By Mwanje Gideon
The image still flashes over my eyes and is so painful: two young children, small and innocent, standing over a fresh grave. They were burying their mother, a woman who had finally lost her grueling battle with cancer. But as the soil fell upon the casket, the most unbearable part of the scene was the void beside them.
Although mourners stood by them. They were alone. Their father was not there to hold their hands or offer a final prayer to their beloved mother.
He wasn’t missing by choice. He was sitting in a prison cell, held on an obscure, minor, and unproven charge in a subordinate court. His alleged offense involved no threat to life, no injury to limb, and no damage to property. He remained trapped in pre-trial custody, denied bail long past the time the Constitution; our supreme law permits.
It was this refrigerating disregard for human dignity that prompted a stinging cry for accountability from the bench. Justice Egonda-Ntende recently posed a question that should rattle the windows of every court in this land: “Team Judiciary, where are your Kityos and Wambuzis at this hour?”
There was a time when the Ugandan Judiciary was the flickering candle in a very dark room. It was the only shield the public had against an uncensored Executive, a cold arm of government that stops at nothing to protect its supremacy.
We remember the giants. We remember the intellectual courage of Justice Samuel Wambuzi and the unwavering principles of Justice George Kanyeihamba. The judges like Joseph Kakooza who even retired in the early 70s for not wanting to be part of Amin’s brutal regime. We recall the integrity of Justice Bart Katureebe, who once remarked that he could never write a judgment so flawed that a student at the Law Development Centre (LDC) would read it and wonder what happened to his mind. These were men who understood that a judge’s legacy isn’t written in political favors, but in the enduring logic of justice.
Where is that spirit today? Where are the Justice Madramas or the Justice Kisakyes—the latter now pushed into the cold of exile? Today, we don’t find hope in the corridors of justice; we find a “judicialization of politics.” We see opposition figures rotting in cells without clear charges, their liberty sacrificed on the altar of political convenience.
The “Lady of Justice” is depicted with a blindfold to show she is impartial. But in Uganda, it seems the blindfold has slipped. She has closed her eyes to the law only to open her ears to “orders from above.”
Article 128 of our Constitution is filled with beautiful, hopeful words about judicial independence. The truth for the common man watching the news, those words ring hollow. We see judicial officers many of whom belong to Christian associations and profess high moral values practicing a “preach” they do not live by.

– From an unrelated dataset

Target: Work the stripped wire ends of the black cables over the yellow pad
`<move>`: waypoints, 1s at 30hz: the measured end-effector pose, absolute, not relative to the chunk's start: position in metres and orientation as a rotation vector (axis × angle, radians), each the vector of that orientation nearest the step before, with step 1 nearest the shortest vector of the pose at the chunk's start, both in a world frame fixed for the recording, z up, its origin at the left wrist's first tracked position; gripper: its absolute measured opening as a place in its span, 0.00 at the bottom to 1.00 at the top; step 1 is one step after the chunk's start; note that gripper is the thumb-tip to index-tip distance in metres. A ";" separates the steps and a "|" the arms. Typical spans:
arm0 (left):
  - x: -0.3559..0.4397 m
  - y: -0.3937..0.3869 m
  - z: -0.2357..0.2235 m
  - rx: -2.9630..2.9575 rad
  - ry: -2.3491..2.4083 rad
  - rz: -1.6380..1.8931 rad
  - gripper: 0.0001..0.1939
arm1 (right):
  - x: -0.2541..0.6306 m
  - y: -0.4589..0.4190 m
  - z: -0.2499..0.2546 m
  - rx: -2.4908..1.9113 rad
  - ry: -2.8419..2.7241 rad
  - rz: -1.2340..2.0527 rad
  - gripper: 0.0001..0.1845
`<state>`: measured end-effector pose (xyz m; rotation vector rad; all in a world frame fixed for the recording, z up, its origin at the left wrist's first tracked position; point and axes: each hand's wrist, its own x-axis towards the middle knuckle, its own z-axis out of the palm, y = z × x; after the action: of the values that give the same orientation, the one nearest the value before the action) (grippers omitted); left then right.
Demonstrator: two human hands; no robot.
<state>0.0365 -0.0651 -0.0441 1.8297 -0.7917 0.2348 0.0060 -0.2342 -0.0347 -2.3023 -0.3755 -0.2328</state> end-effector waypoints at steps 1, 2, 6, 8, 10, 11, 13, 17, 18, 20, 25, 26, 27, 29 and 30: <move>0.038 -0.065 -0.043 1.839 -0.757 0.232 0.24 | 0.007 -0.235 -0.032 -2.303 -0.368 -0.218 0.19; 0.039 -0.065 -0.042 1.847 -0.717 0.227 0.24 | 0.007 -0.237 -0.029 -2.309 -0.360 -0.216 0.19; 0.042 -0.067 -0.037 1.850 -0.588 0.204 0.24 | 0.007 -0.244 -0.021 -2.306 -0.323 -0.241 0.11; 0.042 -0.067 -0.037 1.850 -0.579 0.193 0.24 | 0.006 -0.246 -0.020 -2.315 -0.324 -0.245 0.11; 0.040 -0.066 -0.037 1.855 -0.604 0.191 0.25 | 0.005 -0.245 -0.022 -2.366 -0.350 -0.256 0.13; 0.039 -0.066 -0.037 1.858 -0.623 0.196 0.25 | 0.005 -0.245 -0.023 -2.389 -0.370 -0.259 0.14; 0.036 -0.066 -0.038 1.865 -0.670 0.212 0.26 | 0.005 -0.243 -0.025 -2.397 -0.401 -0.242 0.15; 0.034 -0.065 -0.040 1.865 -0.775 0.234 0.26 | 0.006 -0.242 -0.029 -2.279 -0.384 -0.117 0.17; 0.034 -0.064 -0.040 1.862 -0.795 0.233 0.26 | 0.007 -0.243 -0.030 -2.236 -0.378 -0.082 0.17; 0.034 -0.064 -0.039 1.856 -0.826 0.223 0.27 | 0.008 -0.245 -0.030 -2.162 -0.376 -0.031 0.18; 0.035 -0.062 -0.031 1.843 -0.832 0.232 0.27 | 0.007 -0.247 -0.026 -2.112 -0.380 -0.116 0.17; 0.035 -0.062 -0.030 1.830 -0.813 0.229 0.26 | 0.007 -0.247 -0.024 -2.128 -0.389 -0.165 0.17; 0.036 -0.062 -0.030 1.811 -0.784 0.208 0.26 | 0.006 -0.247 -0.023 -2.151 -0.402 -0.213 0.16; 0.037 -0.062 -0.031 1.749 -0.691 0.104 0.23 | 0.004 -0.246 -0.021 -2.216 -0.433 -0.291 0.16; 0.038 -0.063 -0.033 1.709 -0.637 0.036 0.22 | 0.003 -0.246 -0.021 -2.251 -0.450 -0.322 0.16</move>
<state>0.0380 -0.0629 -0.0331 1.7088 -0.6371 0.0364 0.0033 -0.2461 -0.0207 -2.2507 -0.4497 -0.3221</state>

When a judge feels answerable to political power rather than the law, they become more than just biased; they become evil hiding in a sheep’s skin. They become the hand that makes families perish and children grieve alone.
History is a cruel teacher to those who ignore it. We must look at Professor Oloka-Onyango’s warnings in his book “When Courts Do Politics”. When reasoning is replaced by ideology, the social fabric begins to tear.
We need only look abroad to see the wreckage of political courts. In the United States, the Dred Scott decision where the Supreme Court attempted to solve a political issue rather than follow humanity pushed a nation into a bloody Civil War. In 1988, Malaysia faced a judicial crisis that started with lower courts following orders from above, ultimately leading to the collapse of the Supreme Court’s credibility.
When citizens view courts as biased, they stop seeking legal redress. They turn to vigilantism. They turn to chaos.
I am not condemning the bench, but calling it back. This is a plea for a return to sanity. To the men and women of the robe: you are losing your way.
Remember the famous maxim of Lord Denning: “Be you ever so high, the law is above you.” You may hold the gavel today, but history will judge your actions not the person who gave you the order.
Uganda is bigger than any political term or any individual’s ambition. Justice is not a gift the state grants to its friends; it is a right for the weak to be protected from the strong. It is better to retire with your honor intact than to be the instrument that destroys a family’s life.
Team Judiciary, the people are mourning. The law is bleeding. At this hour, where is your courage?
The author is a Lawyer and concerned Citizen!